Ronald Phillips, 40, is scheduled to be executed Nov. 14 in Ohio.
Ronald Phillips, 40, is scheduled to be executed Nov. 14 in Ohio.Ohio Department of Rehabilitation via AP

Ohio's governor denied a request for executive clemency Thursday after a federal judge refused to block the execution of a child killer who's in line to be the first inmate to get a new, untested lethal drug cocktail.

Ronald Phillips, 40, is due to be put to death Nov. 14 for the 1993 rape and beating death of his girlfriend's 3-year-old daughter, Sheila Marie Evans. 

The combination of drugs scheduled to be used has never been tried before in a U.S. execution — a circumstance created by a shortage of commonly used pentobarbital.
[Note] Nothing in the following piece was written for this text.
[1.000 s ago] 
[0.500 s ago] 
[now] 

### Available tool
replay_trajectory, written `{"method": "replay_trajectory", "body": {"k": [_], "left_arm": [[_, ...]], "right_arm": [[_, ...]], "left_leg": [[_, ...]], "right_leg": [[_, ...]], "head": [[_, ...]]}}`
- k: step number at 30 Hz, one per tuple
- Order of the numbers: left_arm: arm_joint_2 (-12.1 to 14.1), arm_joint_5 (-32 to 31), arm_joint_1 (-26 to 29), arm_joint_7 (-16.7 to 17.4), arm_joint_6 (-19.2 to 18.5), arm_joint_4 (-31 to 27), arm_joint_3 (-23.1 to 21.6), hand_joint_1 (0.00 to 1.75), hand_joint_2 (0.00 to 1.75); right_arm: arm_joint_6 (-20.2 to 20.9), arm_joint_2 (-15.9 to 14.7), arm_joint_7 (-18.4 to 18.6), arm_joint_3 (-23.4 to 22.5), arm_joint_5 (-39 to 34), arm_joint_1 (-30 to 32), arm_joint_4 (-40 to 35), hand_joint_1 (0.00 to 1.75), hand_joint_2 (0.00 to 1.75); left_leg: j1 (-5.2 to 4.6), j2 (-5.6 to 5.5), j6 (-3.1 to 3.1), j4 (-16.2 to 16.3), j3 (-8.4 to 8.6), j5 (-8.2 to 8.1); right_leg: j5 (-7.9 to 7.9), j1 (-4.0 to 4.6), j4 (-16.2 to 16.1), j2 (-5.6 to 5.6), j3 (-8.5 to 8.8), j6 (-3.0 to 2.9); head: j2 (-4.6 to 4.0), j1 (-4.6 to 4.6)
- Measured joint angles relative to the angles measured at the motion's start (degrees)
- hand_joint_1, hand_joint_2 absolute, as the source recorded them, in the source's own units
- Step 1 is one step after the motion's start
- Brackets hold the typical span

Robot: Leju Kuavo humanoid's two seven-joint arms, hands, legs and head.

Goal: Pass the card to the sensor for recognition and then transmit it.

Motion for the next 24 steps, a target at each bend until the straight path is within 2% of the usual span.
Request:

Gov. John Kasich's decision not to grant clemency came shortly after U.S. District Judge Gregory L. Frost denied Phillips' motion for a stay of execution in a sharply worded decision scolding the State of Ohio for "time and again" failing to "follow through on its own execution protocol."

"The protocol is constitutional as written and executions are lawful, but the problem has been Ohio's repeated inability to do what it says it will do," wrote Frost, who was nominated to the federal court in 2003 by President George W. Bush.

Ohio is one of several states that have had to tinker with the methods of execution after the European manufacturer of pentobarbital banned its sale to prisons for executions.

State prison officials said they planned to use a combination of the sedative midazolam and the painkiller hydromorphone, a morphine derivative.

The two drugs have never been used before in combination, although Florida has used midazolam as the first drug in a three-drug protocol.